14/10/2021
Glänzende Helme, straffe Uniformen, Spielmannsmusik Fackelschein und Hackenschlag. Das Ganze vor der Kulisse des Reichstags oder auf dem Gelände des Bendlerblocks.
Ist das noch zeitgemäß?
Wovon rede ich? Vom höchsten Zeremoniell der Bundeswehr, dem Großen Zapfenstreich.
Der große Zapfenstreich hat seine Ursprünge im 16. Jahrhundert als den Landsknechten der (Schank)Zapfen gestrichen (also der Bierausschank gestoppt) und damit die "Schlafenszeit" eingeläutet wurde. Seit dem 12. Mai 1838 wird der Große Zapfenstreich als höchstes militärisches Zeremoniell in der heutigen Form mit Serenade und Gebet aufgeführt. 1922 wurde als einzige Änderung zum Abschluss des Zeremoniells die deutsche Nationalhymne eingefügt.
Warum schreibe ich das alles? Weil ich es faszinierend finde, dass eine 183 Jahre alte Tradition verteufelt und nazifiziert wird, weil sich gestörte, kranke und größenwahnsinnige Elemente der Deutschen Geschichte 12 Jahre lang dieser Elemente bedient haben. Eine fast zweihundertjährige Tradition und eine noch um viele hundert Jahre ältere Geschichte zerstört wegen 12 Jahren???
Oder sind es eher die fast pathologisch falsch verknüpften Synapsen von Leuten, die überall das Böse sehen und glauben die Geschichte durch Verdrängung zu verarbeiten.
Entfernt man preußische Denkmäler, schwubs ist die Kolonialzeit nicht mehr existent.
Entfernt man Worte wie N***r, N***rkuss, Zigeunersoße, Mohr o.ä. aus der Sprache, schwubs gibt es keinen Rassismus mehr und entfernt man das Militär, schwubs sind die Kriege verschwunden. Und so weiter und so weiter und so weiter...
Versteht mich nicht falsch, wenn all das funktionieren würde, wäre ich sofort dabei, aber das tut es nicht. Nur wenn ich mich aktiv mit der Geschichte, dem Rassismus oder Kriegen auseinander setzen, nur dann kann ich etwas verändern und nur dann kann ich meiner Verpflichtung/Verantwortung nachkommen und verhindern, dass sich etwas schlechtes wiederholt. Dafür muss die Geschichte aber präsent bleiben und darf nicht verschwinden.

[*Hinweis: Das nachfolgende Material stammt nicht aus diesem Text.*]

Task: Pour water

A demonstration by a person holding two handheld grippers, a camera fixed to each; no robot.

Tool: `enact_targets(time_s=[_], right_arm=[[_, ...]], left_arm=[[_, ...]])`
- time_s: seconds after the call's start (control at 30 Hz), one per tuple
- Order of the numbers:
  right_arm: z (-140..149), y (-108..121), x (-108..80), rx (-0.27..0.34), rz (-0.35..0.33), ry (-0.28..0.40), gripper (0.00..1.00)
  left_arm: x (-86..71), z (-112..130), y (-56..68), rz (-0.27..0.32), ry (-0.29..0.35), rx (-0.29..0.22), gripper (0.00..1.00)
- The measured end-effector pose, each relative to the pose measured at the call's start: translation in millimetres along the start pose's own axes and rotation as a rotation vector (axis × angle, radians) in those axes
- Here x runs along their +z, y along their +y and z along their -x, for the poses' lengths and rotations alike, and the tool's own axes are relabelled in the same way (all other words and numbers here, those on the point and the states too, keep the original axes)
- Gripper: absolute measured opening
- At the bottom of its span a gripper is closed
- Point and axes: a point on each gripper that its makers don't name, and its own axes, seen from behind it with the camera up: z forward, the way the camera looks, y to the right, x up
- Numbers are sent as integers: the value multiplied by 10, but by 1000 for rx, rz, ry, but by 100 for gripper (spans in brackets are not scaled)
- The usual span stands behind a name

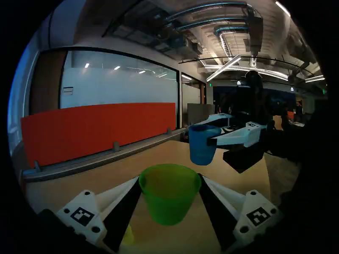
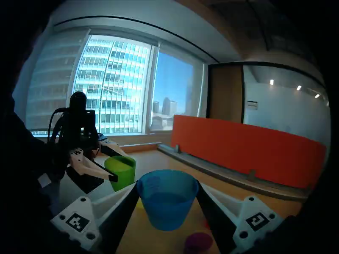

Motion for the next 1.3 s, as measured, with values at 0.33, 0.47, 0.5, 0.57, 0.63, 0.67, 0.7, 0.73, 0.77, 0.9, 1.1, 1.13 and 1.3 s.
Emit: enact_targets(time_s=[0.33,0.47,0.5,0.57,0.63,0.67,0.7,0.73,0.77,0.9,1.1,1.13,1.3], right_arm=[[-135,37,53,-92,-4,-8,93],[-198,41,86,-147,-9,-17,93],[-213,39,94,-162,-11,-20,93],[-241,42,111,-192,-12,-26,93],[-273,43,130,-221,-13,-33,93],[-288,43,139,-234,-15,-35,93],[-304,44,148,-247,-16,-38,93],[-321,47,161,-261,-16,-39,93],[-336,50,173,-273,-16,-40,93],[-397,62,222,-319,-18,-45,93],[-560,95,274,-399,-14,-45,92],[-590,99,286,-415,-14,-45,92],[-726,103,340,-485,-17,-44,92]], left_arm=[[57,10,-84,-20,-5,-3,89],[68,22,-53,-10,-8,0,89],[71,26,-42,-6,-8,1,89],[81,39,-33,-2,-11,2,89],[92,48,-24,3,-12,1,89],[97,50,-20,5,-12,1,89],[103,52,-16,8,-12,0,89],[109,49,-13,9,-11,-2,89],[114,47,-11,10,-10,-3,89],[131,41,0,15,-7,-7,89],[150,36,5,17,-3,-8,89],[156,34,7,18,-2,-9,89],[175,22,16,22,3,-12,89]])
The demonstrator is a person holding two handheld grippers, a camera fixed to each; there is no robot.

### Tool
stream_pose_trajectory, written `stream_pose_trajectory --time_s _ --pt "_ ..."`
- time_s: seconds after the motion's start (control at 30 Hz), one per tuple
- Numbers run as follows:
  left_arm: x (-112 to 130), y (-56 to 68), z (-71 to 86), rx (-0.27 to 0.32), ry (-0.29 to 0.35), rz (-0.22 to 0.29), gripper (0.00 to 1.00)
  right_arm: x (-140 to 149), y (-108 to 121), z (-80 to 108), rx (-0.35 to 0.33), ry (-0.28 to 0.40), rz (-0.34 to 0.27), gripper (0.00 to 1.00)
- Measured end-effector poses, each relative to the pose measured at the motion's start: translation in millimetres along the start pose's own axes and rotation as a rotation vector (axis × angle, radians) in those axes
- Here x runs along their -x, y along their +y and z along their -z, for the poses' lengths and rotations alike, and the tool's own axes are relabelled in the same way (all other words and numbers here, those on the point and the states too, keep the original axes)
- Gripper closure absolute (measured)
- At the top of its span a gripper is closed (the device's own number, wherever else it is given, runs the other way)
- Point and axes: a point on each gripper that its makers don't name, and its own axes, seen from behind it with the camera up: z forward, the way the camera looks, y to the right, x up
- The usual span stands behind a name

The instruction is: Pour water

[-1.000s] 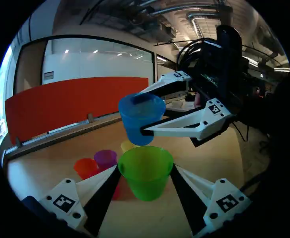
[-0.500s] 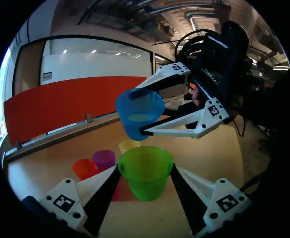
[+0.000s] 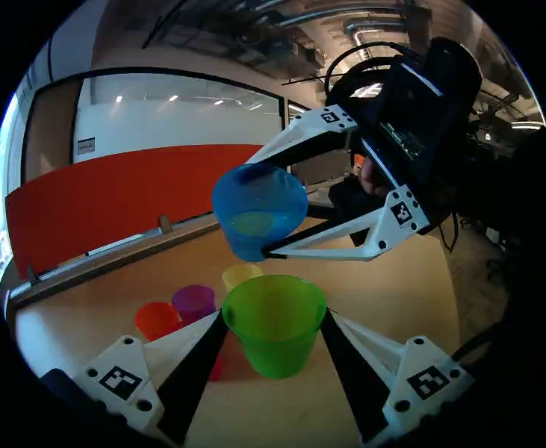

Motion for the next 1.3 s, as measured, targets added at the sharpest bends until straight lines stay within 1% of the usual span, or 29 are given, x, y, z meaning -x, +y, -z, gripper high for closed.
stream_pose_trajectory --time_s 0.5,0.7,1.0,1.3 --pt "-2.6 1.0 -2.4 0.003 0.000 -0.011 0.12 -1.9 1.3 -2.9 -0.002 -0.020 0.108 0.09" --pt "-4.6 2.9 -4.5 0.007 0.004 -0.009 0.13 -2.9 0.1 -4.1 -0.014 -0.026 0.137 0.09" --pt "-7.9 1.8 -5.2 0.007 0.009 -0.012 0.13 -2.6 0.1 -4.8 -0.013 -0.041 0.200 0.09" --pt "-7.9 2.6 -6.0 0.010 0.010 -0.013 0.13 -3.7 -0.1 -4.3 -0.011 -0.048 0.238 0.09"
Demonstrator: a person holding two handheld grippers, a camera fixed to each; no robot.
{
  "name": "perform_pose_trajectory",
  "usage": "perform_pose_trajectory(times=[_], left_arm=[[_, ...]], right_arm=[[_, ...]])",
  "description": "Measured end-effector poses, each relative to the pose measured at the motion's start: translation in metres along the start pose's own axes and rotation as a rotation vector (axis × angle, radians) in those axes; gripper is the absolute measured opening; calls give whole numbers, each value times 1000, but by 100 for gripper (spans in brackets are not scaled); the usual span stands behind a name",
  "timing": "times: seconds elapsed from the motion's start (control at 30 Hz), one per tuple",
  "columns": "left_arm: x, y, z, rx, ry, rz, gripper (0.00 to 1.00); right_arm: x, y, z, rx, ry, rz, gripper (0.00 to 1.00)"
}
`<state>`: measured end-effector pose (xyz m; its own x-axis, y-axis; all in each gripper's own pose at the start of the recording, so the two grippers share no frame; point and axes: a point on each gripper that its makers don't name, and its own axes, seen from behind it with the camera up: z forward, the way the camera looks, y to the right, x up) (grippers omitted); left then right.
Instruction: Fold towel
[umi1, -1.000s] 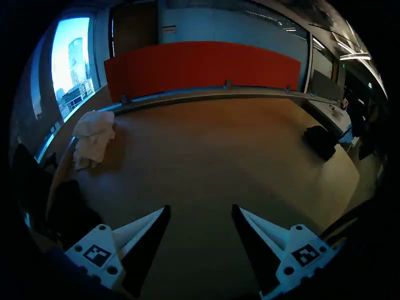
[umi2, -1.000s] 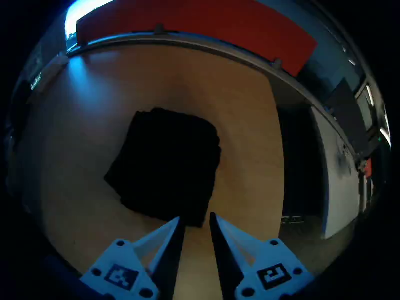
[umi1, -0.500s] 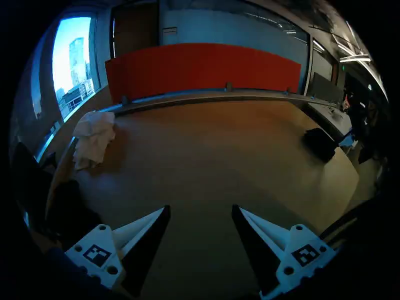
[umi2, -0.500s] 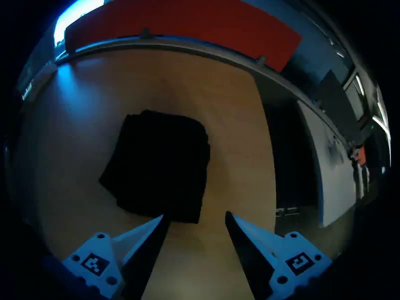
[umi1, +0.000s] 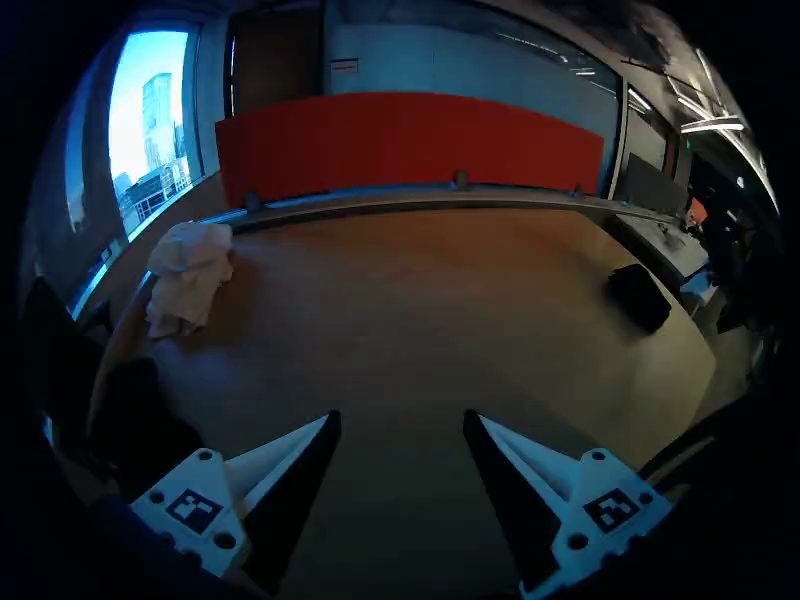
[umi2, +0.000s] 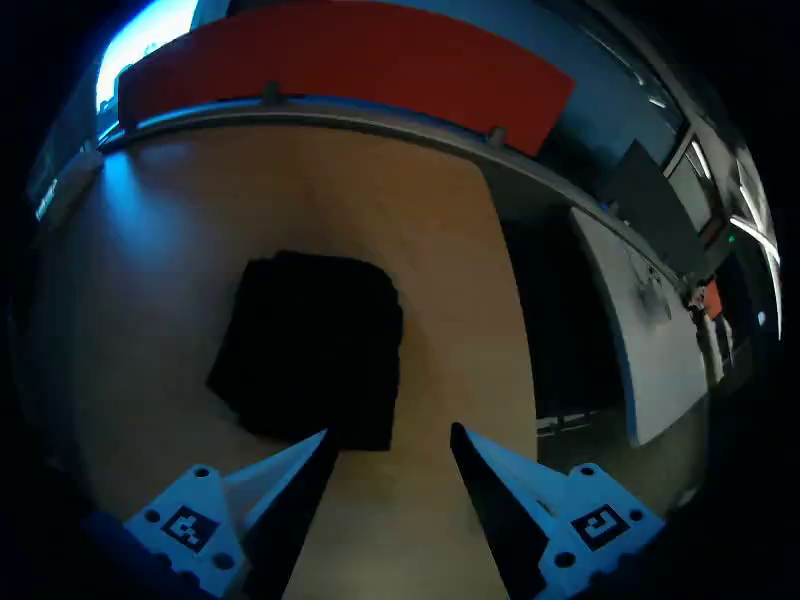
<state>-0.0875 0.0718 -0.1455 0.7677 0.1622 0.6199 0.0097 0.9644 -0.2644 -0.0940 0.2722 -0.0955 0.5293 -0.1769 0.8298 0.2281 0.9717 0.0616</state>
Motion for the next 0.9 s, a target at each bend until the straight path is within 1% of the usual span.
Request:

Und im Fall des Großen Zapfenstreichs heißt das, wir müssen das große Ganze sehen und dürfen nicht nur die 12 finsteren Jahre sehen. Denn sind wir ehrlich. Nicht die glänzenden Helme und der Fackelschein haben den Völkermord verursacht, sondern Menschen mit falschen und perversen Lebenseinstellungen, die von Angst, Hass, Neid und Missgunst getrieben waren. Und genau diese Strömungen gibt es heute auch, leider viel zu viele. Aber das liegt nicht an den Fackelträgern einer parlamentarischen Armee und Spielmannszug Melodien. Sondern an uns allen. Warum? Weil wir es nicht verhindern, weil wir nicht entschlossen genug dagegen ankämpfen.
Also...nicht der Große Zapfenstreich ist das Problem und auch nicht die Uniformen, Helme oder Fackeln...das Problem ist, dass viele zu kurzsichtig, zu oberflächlich oder zu einfach strukturiert an diese Betrachtung herantreten.
Lasst uns doch lieber den rechten Strömungen, der Angst, dem Hass, dem Neid und der Missgunst entgegen wirken.
Und lassen wir den Großen Zapfenstreichs das sein, was er ist, die größte Ehrbezeugung, die die Bundeswehr als parlamentarische Armee einer grundsoliden Demokratie (neben dem Begräbnis mit militärischen Ehren) erweisen kann.